Whether you’re an electrical engineer, safety officer, technician, or simply someone working near high-voltage infrastructure, understanding these electrical dangers is vital for preventing serious injuries or fatalities.
What Is Step Potential?
Step Potential refers to the voltage difference between two points on the ground that are one step apart (typically about 1 meter or 3 feet), experienced when a fault current flows into the earth.
Why Is It Dangerous?
Imagine a person standing on soil during a ground fault event, such as a lightning strike or equipment failure. The earth near the faulted point will develop voltage gradients. If each foot is on a spot with a different voltage potential, the human body can act as a conductor, allowing electricity to pass up one leg and down the other. The result? Severe electric shock or even cardiac arrest.
What Is Touch Potential?
Touch Potential is the voltage difference between a grounded conductive object (like a metal fence or equipment housing) and the ground surface where a person stands.
How It Becomes Fatal
If someone touches a grounded structure during a fault condition while standing on electrified ground, their body forms a bridge between two different voltage potentials—the structure (zero or near-zero potential) and the earth (high potential). This can cause dangerous currents to pass through the body, often involving the heart.
Where Do These Hazards Occur?
Step and touch potentials are especially hazardous in:
High-voltage substations
Transmission line towers
Transformer yards
Lightning-prone zones
Earthing systems near power equipment
Even a single ground fault can create dangerous conditions that extend several meters from the fault location.
Real-World Accidents: Why It Matters
There have been countless cases worldwide where personnel suffered severe burns or fatalities due to unmanaged step or touch voltages—especially when standing barefoot or working near inadequately grounded equipment. Awareness, proper design, and maintenance could have saved many of these lives.
How to Mitigate Step and Touch Potential Risks
Ensuring electrical safety in such environments demands multi-layered mitigation strategies. Here are proven techniques:
1. Proper Grounding and Grid Design
Designing a grounding grid with closely spaced conductors reduces surface voltage gradients and equalizes potentials. This forms the foundation of protection in substations.
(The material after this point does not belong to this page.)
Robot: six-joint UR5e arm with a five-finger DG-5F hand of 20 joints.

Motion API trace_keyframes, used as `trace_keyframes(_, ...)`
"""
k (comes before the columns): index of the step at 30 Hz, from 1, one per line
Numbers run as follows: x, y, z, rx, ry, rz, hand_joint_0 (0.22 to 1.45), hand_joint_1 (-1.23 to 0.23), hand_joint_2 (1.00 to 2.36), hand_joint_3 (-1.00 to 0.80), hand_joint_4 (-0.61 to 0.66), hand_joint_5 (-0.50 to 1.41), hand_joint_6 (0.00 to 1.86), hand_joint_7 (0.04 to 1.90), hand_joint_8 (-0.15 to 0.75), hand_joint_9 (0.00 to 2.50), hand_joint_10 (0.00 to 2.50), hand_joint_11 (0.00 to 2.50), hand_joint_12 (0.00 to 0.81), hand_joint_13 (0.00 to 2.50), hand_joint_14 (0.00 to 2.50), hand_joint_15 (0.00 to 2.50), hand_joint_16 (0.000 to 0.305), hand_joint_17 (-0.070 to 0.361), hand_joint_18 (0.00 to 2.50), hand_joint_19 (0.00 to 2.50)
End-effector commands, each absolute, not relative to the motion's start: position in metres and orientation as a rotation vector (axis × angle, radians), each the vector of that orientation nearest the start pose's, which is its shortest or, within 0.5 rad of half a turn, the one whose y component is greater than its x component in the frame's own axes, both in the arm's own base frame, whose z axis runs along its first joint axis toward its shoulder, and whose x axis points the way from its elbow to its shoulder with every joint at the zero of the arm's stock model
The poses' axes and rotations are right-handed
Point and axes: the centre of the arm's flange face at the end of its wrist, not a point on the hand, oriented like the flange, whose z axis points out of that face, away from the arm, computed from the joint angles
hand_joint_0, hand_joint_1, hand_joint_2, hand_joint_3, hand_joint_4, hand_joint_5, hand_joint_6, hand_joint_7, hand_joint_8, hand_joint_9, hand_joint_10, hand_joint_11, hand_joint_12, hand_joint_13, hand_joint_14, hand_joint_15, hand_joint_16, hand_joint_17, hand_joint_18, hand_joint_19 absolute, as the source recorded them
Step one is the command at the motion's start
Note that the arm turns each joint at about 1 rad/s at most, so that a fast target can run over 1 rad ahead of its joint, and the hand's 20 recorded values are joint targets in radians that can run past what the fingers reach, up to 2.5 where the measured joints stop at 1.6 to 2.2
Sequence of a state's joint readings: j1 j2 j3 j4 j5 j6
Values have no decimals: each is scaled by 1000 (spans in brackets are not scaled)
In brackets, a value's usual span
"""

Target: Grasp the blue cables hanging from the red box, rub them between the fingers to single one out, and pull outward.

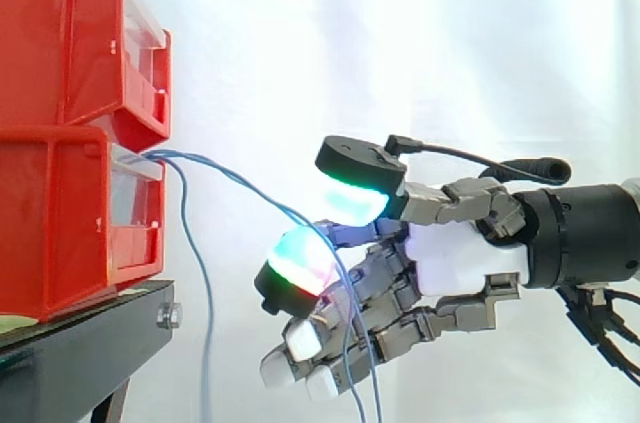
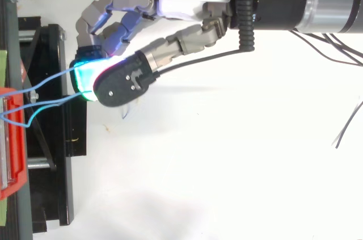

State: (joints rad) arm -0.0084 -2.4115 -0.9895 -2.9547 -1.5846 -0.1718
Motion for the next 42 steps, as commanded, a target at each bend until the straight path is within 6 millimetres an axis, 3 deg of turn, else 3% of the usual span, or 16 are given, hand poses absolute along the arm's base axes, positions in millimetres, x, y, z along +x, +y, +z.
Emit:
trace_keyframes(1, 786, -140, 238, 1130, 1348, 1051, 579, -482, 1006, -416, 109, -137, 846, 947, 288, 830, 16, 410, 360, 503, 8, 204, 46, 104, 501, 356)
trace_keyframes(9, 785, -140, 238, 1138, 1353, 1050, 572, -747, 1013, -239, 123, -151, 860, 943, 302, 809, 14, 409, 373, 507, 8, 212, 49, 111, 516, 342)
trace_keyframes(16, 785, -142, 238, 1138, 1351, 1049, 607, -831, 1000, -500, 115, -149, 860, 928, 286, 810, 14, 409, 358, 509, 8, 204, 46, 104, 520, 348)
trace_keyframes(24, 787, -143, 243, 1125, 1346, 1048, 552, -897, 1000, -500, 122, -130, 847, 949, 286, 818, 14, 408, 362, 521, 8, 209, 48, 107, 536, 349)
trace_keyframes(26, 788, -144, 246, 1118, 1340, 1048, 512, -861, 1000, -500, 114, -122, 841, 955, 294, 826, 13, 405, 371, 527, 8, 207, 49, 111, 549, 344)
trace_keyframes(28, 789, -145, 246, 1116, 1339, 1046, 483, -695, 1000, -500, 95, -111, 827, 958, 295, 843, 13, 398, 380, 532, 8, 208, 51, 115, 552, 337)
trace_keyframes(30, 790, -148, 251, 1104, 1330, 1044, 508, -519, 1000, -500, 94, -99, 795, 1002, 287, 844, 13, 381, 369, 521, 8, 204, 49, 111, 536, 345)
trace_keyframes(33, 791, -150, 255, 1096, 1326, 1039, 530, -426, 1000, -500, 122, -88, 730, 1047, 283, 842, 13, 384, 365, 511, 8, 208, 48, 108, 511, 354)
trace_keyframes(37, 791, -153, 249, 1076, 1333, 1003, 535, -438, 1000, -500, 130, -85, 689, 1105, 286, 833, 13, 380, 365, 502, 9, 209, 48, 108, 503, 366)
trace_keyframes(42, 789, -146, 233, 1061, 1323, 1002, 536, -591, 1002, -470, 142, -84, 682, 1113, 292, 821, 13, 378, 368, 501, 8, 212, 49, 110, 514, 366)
2. Gravel or Crushed Rock Surfacing
Installing a thick layer of gravel or crushed stone increases surface resistance, significantly reducing step potential by preventing direct contact with the energized earth.
3. Equipotential Bonding
Ensure all exposed conductive parts are bonded together and grounded so there’s no potential difference between them during fault conditions.
4. Maintaining Safe Approach Distances
Restricting access to areas near grounding systems or energized structures during fault events can prevent unintentional exposure to lethal voltage differentials.
5. Insulated Mats and Footwear
Using electrically insulating materials in high-risk zones further limits the chance of current flowing through the human body.
Standards & Guidelines
Several international and national standards cover grounding system design and safety measures:
IEEE Std 80 – Guide for Safety in AC Substation Grounding
IEC 61936-1 – Power installations exceeding 1 kV AC
IS 3043:2018 – Indian Standard for Earthing
These standards define acceptable limits of step and touch voltages and provide design criteria to ensure personnel safety.
Why Should Everyone in Electrical Operations Understand This?
Because electrical safety isn’t just the responsibility of engineers—it belongs to everyone working near live equipment. When something goes wrong, it happens in milliseconds. Knowledge of step and touch potential can:
Prevent injuries
Save lives
Ensure compliance with safety standards
Reduce downtime and liability in power-intensive operations
Conclusion: Awareness is the First Layer of Protection
Step and touch potential may be invisible, but their impact is deadly if ignored. Understanding these hazards is not just a technical necessity—it’s a human responsibility.
So whether you're designing a substation, training a maintenance crew, or walking near a grounded structure during a storm—respect the ground beneath your feet and the metal you touch.